ITH-Backend

Home /
ITH-Backend

Info

Currently this page is only available in English.

What does the ITH-Backend do?

Provides API for ITH session
Handels transcription and speech generation
Computes mouth movements and facial expressions
Serves all nessesary files for the client.

Hosting ITH-Backend with Docker

1. Install docker

If docker is not alreay installed install it from docker.com.

Linux
Windows, Mac

Install Docker Engine.

Install Docker Desktop.

1. Create docker-compose.yaml

services:
  caddy:
    image: caddy:latest
    container_name: caddy
    restart: unless-stopped
    network_mode: host
    ports:
      - "443:443"
      - "80:80"
    volumes:
      - ./Caddyfile:/etc/caddy/Caddyfile
  ith-backend:
    build:
      context: .
    ports:
      - "8000:8000"
    volumes:
      - ./assets:/app/assets
      - ./configs/.docker.env:/app/configs/.env
      - ./static:/app/static
      - ./templates:/app/templates
    env_file:
      - ./configs/.secret_keys.env
  redis:
    image: redis:latest
    container_name: redis
    ports:
      - "6379:6379"
    command: [ "redis-server", "--requirepass", "123456" ]
  influxdb:
    image: influxdb:2.7
    container_name: influxdb
    ports:
      - "8086:8086"
    volumes:
      - influxdb-data:/var/lib/influxdb2
      - influxdb-config:/etc/influxdb2
    environment:
      - DOCKER_INFLUXDB_INIT_MODE=setup
      - DOCKER_INFLUXDB_INIT_USERNAME=admin
      - DOCKER_INFLUXDB_INIT_PASSWORD=adminpassword
      - DOCKER_INFLUXDB_INIT_ORG=avaluma
      - DOCKER_INFLUXDB_INIT_BUCKET=ith-v1
      - DOCKER_INFLUXDB_INIT_ADMIN_TOKEN=secret-influx-token
      - DOCKER_INFLUXDB_INIT_RETENTION=14d
  whisper:
    image: onerahmet/openai-whisper-asr-webservice
    container_name: whisper
    environment:
      ASR_ENGINE: openai_whisper # [openai_whisper, faster_whisper, whisperx]
      ASR_MODEL: base # (tiny, base, small, medium, large-v3, etc.)
      ASR_DEVICE: cpu
    ports:
      - "9000:9000"
    volumes:
      - $PWD/.cache/whisper:/root/.cache/ # reduce container startup time

volumes:
  influxdb-data:
  influxdb-config:

Remove the whisper service from docker-compose.yml

Set the following environment variables for ith-backend:

  WHISPER_ENDPOINT="https://api.openai.com/v1/audio/transcriptions" # or use openai compatible endpoint
  WHISPER_MODEL="whisper-1"
  WHISPER_REQUEST_BODY_AUDIO_FIELD_NAME="file"

Edit Env Variables

Ith-Backend

VARIABLE	Description	Default Value	Possible Values
SERVE_DEMO_PAGE	If it is TRUE you can test speaking and transcribing functionality on localhost:8000/demo.

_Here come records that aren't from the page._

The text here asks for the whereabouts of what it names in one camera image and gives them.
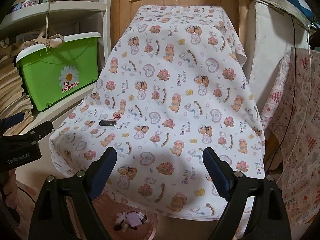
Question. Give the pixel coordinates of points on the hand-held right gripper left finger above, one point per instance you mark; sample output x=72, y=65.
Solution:
x=105, y=170

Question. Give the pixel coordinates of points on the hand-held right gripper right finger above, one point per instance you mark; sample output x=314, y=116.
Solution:
x=216, y=172

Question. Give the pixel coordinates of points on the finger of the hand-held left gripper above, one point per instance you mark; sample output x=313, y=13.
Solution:
x=41, y=129
x=12, y=121

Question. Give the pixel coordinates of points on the white tissue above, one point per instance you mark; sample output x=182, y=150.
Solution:
x=121, y=217

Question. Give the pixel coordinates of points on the stack of yellowed papers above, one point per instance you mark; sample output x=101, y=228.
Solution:
x=12, y=90

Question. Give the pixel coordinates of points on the green daisy-print storage box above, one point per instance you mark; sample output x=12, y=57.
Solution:
x=45, y=85

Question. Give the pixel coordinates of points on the black cylinder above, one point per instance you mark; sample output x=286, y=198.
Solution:
x=108, y=123

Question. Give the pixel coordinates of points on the beige cloth bag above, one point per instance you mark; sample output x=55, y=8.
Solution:
x=42, y=41

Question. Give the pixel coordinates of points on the red-print patchwork cloth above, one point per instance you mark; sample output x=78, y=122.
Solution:
x=300, y=130

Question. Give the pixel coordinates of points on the bear-print tablecloth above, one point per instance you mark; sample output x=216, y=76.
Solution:
x=175, y=80

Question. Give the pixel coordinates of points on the white plastic tub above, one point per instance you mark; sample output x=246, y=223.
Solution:
x=30, y=3

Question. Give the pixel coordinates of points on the white shelf unit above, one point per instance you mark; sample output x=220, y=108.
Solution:
x=62, y=11

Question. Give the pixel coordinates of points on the white cabinet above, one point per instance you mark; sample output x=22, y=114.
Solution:
x=270, y=55

Should be FALSE for production.	FALSE	TRUE, FALSE
TTS_SYSTEM	Defines the default TTS provider. Further comming soon.	elevenlabs	elevenlabs, cartesia
REDIS_HOST	redis server	redis	URL to redis server
REDIS_PORT	redis server port	6379	port number
REDIS_DB=0	redis database	0	0-15
REDIS_PASSWORD	redis password	123456	strong password
OPENAI_API_KEY	Nessesary for using OpenAI hosted Whisper	-	sk-….
WHISPER_ENDPOINT	openai compatible endpoint of a self hosted whisper	https://api.openai.com/v1/audio/transcriptions	“https://api.openai.com/v1/audio/transcriptions", “http://whisper:9000/asr?encode=true&task=transcribe&output=json”
WHISPER_REQUEST_BODY_AUDIO_FIELD_NAME	Use “file” for OpenAI hosted Whisper or “audio_file” for self-hosted Whisper	file	file, audio_file

Start server

docker-compose up

2. Set Up Reverse Proxy for HTTPS

Info

Modern browsers only allow microphone access over secure contexts (https) or localhost.

For providing SSL certificates for the own domain or the ip address of the server, using Caddy as reverse proxy is quick and easy solution.

Create Caddyfile Replace YOUR-IP with your server’s IP address.

YOUR-IP:443 {
    reverse_proxy YOUR-IP:8000
    tls internal
}

Add Caddy Service to docker-compose.yaml

# services:
  caddy:
    image: caddy:latest
    container_name: caddy
    restart: unless-stopped
    network_mode: host
    ports:
      - "443:443"
      - "80:80"
    volumes:
      - ./Caddyfile:/etc/caddy/Caddyfile

Run docker-compose up

Done!